- Task details -
Copy out the lines of the records below, and only those lines, from the one with "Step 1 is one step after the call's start" through the one with "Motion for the", exactly as they appear.

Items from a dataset
_ _ _ _

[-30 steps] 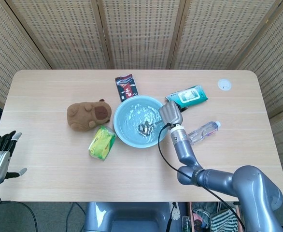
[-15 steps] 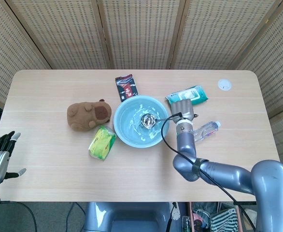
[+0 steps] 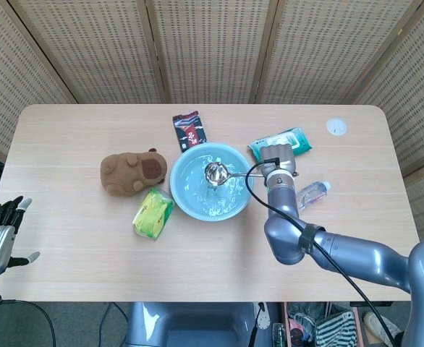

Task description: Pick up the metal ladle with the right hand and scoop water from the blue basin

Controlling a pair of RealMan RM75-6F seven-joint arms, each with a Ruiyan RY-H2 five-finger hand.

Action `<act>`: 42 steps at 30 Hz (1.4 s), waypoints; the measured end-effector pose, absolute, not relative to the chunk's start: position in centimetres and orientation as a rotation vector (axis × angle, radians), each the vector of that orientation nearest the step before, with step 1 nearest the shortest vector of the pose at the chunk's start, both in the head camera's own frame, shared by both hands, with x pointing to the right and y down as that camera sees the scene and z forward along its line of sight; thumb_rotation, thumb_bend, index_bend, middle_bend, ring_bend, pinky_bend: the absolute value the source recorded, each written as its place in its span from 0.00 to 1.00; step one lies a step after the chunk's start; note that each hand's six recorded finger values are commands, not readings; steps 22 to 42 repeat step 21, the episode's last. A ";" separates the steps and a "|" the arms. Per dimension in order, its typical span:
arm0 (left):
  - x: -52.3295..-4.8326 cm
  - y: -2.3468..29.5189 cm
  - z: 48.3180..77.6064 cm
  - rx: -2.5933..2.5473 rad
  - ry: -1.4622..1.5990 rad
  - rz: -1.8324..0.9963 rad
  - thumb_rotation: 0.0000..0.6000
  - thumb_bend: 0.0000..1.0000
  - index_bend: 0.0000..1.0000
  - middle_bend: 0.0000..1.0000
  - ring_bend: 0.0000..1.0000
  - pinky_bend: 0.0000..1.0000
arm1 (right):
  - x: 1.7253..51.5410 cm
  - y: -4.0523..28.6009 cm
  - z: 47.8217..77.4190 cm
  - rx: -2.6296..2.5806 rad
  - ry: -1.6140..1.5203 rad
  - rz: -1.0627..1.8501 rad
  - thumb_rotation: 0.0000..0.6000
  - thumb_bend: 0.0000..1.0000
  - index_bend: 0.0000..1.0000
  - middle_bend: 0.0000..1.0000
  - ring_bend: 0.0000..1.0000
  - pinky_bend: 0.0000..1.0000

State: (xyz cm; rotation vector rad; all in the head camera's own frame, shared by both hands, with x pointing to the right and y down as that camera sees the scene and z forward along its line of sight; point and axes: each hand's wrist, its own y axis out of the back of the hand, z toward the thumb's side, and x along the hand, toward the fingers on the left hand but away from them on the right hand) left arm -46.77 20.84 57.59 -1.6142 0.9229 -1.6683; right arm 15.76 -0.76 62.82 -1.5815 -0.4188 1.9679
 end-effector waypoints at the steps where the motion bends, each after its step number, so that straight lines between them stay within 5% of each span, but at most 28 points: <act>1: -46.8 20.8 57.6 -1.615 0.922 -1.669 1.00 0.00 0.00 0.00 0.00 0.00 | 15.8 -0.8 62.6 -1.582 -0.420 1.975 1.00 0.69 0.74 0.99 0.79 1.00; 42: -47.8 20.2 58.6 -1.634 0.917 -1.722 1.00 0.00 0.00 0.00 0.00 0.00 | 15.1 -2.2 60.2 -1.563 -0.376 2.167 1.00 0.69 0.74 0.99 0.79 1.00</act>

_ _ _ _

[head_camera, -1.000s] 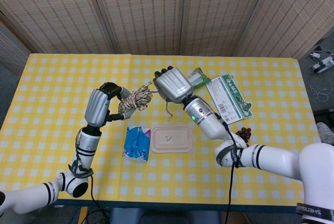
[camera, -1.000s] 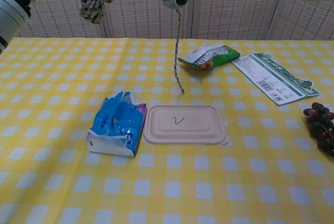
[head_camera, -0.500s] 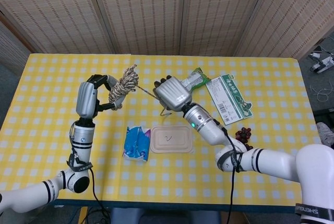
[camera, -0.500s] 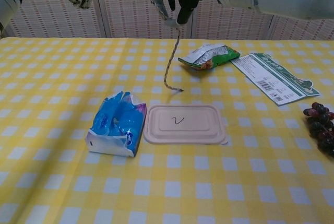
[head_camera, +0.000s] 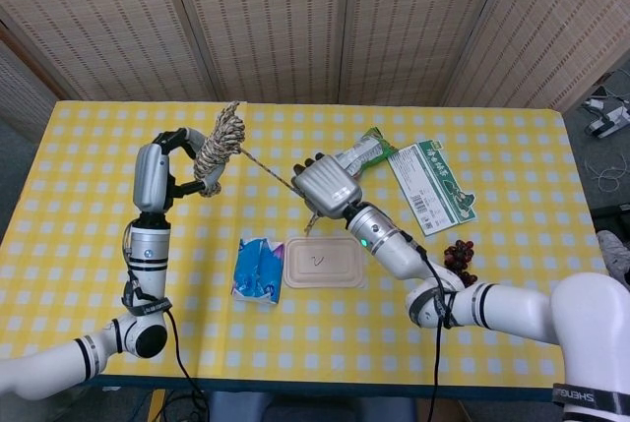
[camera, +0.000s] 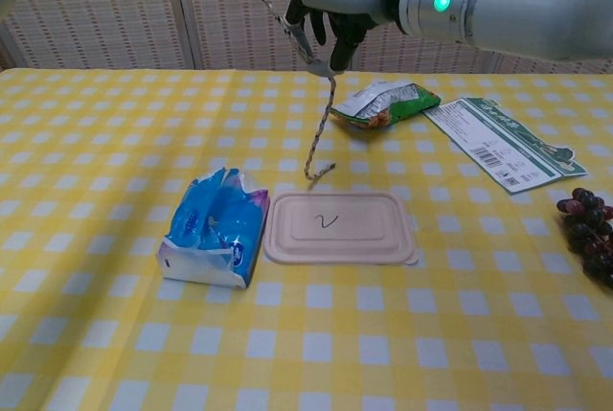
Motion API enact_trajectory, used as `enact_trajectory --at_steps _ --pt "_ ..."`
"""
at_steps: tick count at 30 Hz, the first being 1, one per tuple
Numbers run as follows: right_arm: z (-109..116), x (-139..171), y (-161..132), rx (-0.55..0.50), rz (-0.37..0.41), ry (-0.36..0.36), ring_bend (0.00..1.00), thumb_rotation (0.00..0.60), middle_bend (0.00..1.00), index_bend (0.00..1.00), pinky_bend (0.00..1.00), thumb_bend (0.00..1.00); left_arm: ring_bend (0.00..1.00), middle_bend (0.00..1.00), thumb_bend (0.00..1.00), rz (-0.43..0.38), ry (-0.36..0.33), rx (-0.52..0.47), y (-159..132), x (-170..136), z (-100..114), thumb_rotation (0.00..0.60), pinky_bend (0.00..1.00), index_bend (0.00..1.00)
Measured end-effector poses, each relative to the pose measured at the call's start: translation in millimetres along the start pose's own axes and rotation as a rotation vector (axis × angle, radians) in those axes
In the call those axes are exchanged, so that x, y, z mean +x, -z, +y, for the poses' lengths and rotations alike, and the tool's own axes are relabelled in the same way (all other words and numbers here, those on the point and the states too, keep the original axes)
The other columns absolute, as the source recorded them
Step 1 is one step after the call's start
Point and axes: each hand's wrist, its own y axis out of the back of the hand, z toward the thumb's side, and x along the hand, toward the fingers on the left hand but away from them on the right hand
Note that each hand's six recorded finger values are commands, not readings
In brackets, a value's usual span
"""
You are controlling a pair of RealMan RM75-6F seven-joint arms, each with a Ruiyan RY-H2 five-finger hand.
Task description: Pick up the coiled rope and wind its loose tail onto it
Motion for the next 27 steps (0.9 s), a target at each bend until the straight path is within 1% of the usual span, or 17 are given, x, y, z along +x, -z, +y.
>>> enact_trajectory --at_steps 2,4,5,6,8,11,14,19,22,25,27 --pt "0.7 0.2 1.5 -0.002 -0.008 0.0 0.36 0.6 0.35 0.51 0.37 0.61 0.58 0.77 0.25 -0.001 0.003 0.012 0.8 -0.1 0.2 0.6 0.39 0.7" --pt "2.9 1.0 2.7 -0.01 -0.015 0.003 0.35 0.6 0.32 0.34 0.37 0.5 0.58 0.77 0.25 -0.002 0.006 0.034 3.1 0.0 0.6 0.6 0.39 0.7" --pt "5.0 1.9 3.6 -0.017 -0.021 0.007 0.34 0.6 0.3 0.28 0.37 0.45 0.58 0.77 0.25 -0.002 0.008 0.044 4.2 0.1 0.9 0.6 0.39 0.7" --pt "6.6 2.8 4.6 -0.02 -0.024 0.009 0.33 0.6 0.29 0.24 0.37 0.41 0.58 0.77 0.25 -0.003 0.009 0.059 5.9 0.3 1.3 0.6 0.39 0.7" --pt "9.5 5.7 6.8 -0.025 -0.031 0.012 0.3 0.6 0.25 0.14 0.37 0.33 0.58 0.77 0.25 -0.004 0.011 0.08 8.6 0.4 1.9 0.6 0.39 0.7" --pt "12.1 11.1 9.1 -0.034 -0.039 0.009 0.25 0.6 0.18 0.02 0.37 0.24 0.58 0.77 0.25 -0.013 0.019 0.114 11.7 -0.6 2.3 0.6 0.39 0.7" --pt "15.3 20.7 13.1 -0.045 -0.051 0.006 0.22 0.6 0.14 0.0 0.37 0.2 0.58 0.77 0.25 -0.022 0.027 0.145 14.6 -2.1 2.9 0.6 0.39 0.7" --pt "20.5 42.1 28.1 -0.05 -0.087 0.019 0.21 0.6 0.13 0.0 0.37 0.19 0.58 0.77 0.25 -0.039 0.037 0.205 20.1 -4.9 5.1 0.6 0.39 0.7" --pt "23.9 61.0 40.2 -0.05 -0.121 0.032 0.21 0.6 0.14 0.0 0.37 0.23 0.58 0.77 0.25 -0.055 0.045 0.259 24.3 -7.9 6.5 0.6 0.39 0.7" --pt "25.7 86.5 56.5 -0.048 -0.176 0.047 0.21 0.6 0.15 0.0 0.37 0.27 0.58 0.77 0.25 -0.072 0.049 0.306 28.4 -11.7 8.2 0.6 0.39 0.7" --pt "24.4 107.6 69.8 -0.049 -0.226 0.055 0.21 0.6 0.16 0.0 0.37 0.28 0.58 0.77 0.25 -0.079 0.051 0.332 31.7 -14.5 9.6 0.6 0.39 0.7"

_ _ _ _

- Exercise answer -
Step 1 is one step after the call's start
Point and axes: each hand's wrist, its own y axis out of the back of the hand, z toward the thumb's side, and x along the hand, toward the fingers on the left hand but away from them on the right hand
Note that each hand's six recorded finger values are commands, not readings
In brackets, a value's usual span
"""
You are controlling a pair of RealMan RM75-6F seven-joint arms, each with a Ruiyan RY-H2 five-finger hand.
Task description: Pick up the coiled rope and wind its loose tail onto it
Motion for the next 27 steps (0.9 s), a target at each bend until the straight path is within 1% of the usual span, or 17 are given, x, y, z along +x, -z, +y.

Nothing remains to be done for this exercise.